UC researchers learn how plants attract helpful microbes
Recruiting is important for businesses, for college sports teams—and also for plants. Recruiting the right microbes can help plants grow, and researchers at the University of California, Riverside, said Tuesday they have learned more about that process. Looking at pea plants, the scientists determined that genetic variations among plants help them attract beneficial microbes. That information could help plant breeders develop plant varieties that naturally grow faster.
Wildfires cause agricultural losses
As firefighters work to control massive Northern California wildfires, farmers and ranchers assess the agricultural impact. In Shasta County, the Carr Fire has burned rangeland, and local officials say it’s too early to know the full extent of losses. Evacuations due to the Mendocino Complex fires closed a pear packinghouse in Lake County, delaying harvest. The University of California says rangeland at its Hopland research center was “hit hard” by fire.
Plum growers reach height of season
It’s the peak of plum season in the San Joaquin Valley. Farmers report a normal-sized crop, despite some weather concerns earlier in the season. But the ongoing trade dispute between the U.S. and China could affect markets. China has been the top export market for California plums, but the nation placed retaliatory tariffs on the fruit and a number of other U.S. farm products. California produces 100 percent of U.S.-grown plums.

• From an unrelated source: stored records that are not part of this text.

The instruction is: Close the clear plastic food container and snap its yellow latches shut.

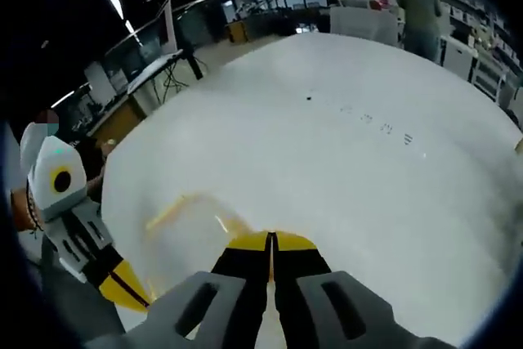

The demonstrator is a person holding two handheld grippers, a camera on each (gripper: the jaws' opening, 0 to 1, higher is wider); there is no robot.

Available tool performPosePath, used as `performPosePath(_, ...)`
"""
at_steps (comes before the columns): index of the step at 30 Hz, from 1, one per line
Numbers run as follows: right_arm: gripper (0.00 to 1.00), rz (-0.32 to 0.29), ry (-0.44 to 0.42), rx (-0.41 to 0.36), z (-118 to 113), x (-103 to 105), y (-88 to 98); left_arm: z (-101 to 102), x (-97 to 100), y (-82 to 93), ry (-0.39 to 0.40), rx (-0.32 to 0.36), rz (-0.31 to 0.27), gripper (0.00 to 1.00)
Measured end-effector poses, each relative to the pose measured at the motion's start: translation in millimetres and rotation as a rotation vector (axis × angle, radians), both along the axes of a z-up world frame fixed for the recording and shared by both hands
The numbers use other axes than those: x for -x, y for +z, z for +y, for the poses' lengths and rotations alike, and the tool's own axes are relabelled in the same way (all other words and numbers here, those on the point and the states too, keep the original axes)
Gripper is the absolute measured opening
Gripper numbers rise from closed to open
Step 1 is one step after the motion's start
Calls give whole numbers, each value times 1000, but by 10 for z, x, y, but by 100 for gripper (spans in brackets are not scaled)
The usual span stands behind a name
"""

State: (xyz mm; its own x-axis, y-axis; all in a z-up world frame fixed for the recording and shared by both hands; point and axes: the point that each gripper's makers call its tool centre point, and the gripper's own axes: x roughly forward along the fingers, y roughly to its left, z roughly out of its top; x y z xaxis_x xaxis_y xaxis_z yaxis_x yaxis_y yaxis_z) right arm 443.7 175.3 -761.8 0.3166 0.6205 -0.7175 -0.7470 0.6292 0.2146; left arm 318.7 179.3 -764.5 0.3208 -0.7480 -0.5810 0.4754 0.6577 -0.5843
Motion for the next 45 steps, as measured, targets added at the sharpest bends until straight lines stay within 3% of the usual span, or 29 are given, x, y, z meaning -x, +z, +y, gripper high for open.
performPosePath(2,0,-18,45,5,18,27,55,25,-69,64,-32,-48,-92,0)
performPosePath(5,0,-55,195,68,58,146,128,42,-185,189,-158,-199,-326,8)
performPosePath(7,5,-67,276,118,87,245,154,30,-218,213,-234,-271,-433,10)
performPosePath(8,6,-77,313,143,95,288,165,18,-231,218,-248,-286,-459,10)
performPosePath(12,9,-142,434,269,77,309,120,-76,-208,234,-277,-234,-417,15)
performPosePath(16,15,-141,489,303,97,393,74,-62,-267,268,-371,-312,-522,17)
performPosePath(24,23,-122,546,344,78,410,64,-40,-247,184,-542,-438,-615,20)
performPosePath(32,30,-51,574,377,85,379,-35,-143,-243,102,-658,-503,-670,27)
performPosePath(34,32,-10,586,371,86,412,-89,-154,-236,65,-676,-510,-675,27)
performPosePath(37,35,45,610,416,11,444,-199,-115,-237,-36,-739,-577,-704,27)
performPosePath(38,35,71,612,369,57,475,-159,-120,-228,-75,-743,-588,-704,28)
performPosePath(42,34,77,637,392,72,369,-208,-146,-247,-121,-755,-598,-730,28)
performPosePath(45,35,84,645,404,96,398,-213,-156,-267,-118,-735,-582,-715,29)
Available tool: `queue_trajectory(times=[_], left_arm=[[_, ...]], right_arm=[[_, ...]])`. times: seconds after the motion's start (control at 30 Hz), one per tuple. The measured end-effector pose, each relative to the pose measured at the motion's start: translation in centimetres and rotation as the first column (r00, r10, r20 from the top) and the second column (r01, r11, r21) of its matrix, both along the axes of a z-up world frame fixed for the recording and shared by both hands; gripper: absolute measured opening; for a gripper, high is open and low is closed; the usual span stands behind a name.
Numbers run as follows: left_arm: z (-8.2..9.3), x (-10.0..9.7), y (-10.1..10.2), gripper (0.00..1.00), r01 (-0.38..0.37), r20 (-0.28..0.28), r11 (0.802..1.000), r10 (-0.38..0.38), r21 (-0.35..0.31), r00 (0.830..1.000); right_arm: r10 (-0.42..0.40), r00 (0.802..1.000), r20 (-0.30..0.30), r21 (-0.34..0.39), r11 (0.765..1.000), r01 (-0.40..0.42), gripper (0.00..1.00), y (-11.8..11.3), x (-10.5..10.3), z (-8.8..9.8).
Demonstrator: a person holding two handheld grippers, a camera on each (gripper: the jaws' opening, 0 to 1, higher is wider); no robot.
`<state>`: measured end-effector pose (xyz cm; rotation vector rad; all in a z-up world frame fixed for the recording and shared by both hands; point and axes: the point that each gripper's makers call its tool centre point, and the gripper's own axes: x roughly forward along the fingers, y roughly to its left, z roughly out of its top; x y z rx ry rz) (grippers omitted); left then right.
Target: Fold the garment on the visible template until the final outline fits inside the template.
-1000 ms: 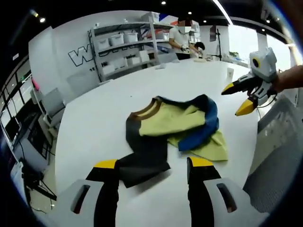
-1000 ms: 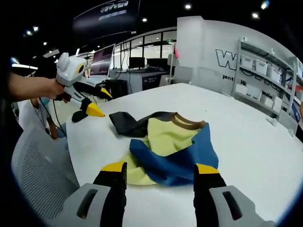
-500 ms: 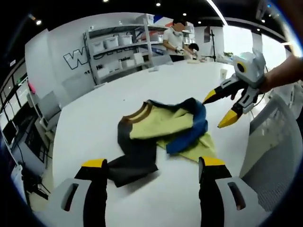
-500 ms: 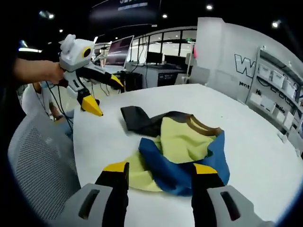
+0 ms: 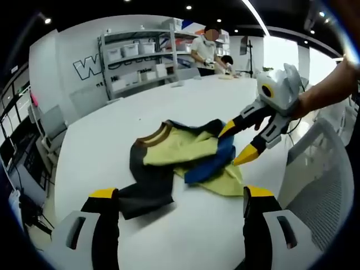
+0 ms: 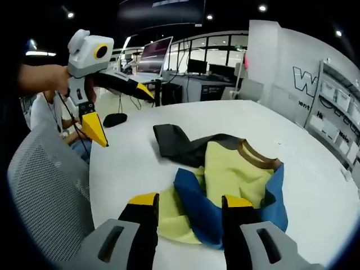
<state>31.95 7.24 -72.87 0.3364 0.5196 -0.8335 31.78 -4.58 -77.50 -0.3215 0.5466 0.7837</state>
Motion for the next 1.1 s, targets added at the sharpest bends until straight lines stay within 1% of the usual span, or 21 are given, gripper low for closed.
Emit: queue_trajectory(times=[0.07, 0.27, 0.43, 0.5, 0.6, 0.7, 0.77, 0.87, 0.9, 0.93, 1.03, 1.1], left_arm=[[0.0, -0.1, 0.0, 0.92, 0.004, 0.0, 1.0, -0.004, -0.001, 1.0], [0.0, -0.4, 0.0, 0.95, -0.004, -0.011, 1.0, 0.004, -0.015, 1.0], [-0.1, -0.6, -0.2, 0.97, -0.007, -0.02, 0.999, 0.006, -0.035, 1.0], [-0.1, -0.8, -0.4, 0.98, -0.005, -0.023, 0.999, 0.004, -0.038, 1.0], [-0.2, -0.8, -0.4, 0.99, -0.003, -0.024, 0.999, 0.002, -0.037, 1.0], [-0.2, -0.9, -0.5, 0.99, 0.001, -0.028, 0.999, -0.003, -0.04, 1.0], [-0.2, -0.8, -0.5, 0.99, 0.001, -0.03, 0.999, -0.003, -0.039, 1.0], [-0.1, -0.7, -0.6, 0.99, -0.002, -0.028, 0.999, 0.0, -0.049, 1.0], [-0.1, -0.7, -0.6, 0.99, -0.003, -0.029, 0.999, 0.002, -0.05, 1.0], [-0.2, -0.7, -0.5, 0.99, -0.005, -0.031, 0.999, 0.004, -0.049, 1.0], [-0.3, -0.8, -0.4, 0.99, -0.01, -0.035, 0.998, 0.009, -0.055, 0.999], [-0.1, -0.8, -0.4, 0.99, -0.013, -0.03, 0.997, 0.011, -0.071, 0.999]], right_arm=[[0.005, 1.0, -0.008, 0.009, 1.0, -0.004, 0.37, 0.5, 0.3, -0.1], [0.037, 0.999, -0.029, -0.008, 0.999, -0.037, 0.33, 1.8, 0.6, -1.0], [0.034, 0.998, -0.061, -0.025, 0.999, -0.035, 0.28, 2.4, 1.1, -2.1], [0.034, 0.997, -0.067, -0.046, 0.998, -0.037, 0.28, 2.6, 1.2, -2.5], [0.033, 0.997, -0.066, -0.099, 0.994, -0.039, 0.24, 2.3, 1.6, -3.1], [0.017, 0.996, -0.083, -0.122, 0.992, -0.027, 0.2, 2.1, 1.8, -3.7], [0.037, 0.995, -0.089, -0.168, 0.984, -0.052, 0.18, 2.0, 1.6, -4.2], [0.056, 0.994, -0.097, -0.157, 0.985, -0.071, 0.16, 2.4, 1.4, -4.3], [0.062, 0.994, -0.095, -0.164, 0.983, -0.077, 0.14, 2.4, 1.3, -4.4], [0.075, 0.994, -0.077, -0.183, 0.979, -0.088, 0.12, 2.4, 1.4, -4.5], [0.079, 0.994, -0.076, -0.185, 0.978, -0.092, 0.05, 2.4, 1.4, -4.5], [0.077, 0.994, -0.073, -0.188, 0.978, -0.089, 0.0, 2.2, 1.4, -4.5]])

Solar heat protects crops from pests
Hot weather in California’s desert farming regions gives farmers a good opportunity to kill pests and weeds, by heating the soil. Farmers use soil solarization: spreading clear plastic tarps over fields that will be planted with crops later in the year. The tarps heat the ground and kill soil-borne pathogens, insects and many weed seeds. Farm advisors say placing the plastic sheets on the soil for four to six weeks appears effective.
Research looks at natural habitat near farms
Having natural habitat near farms can benefit growers by attracting natural enemies of crop pests. But a new study indicates there can be negative effects on crop yields, as well. The study, headed by California researchers, looked at evidence from 31 countries, and found highly variable results. The lead researcher says natural habitat may not always help with pest control, but can help farmers with pollination and other benefits.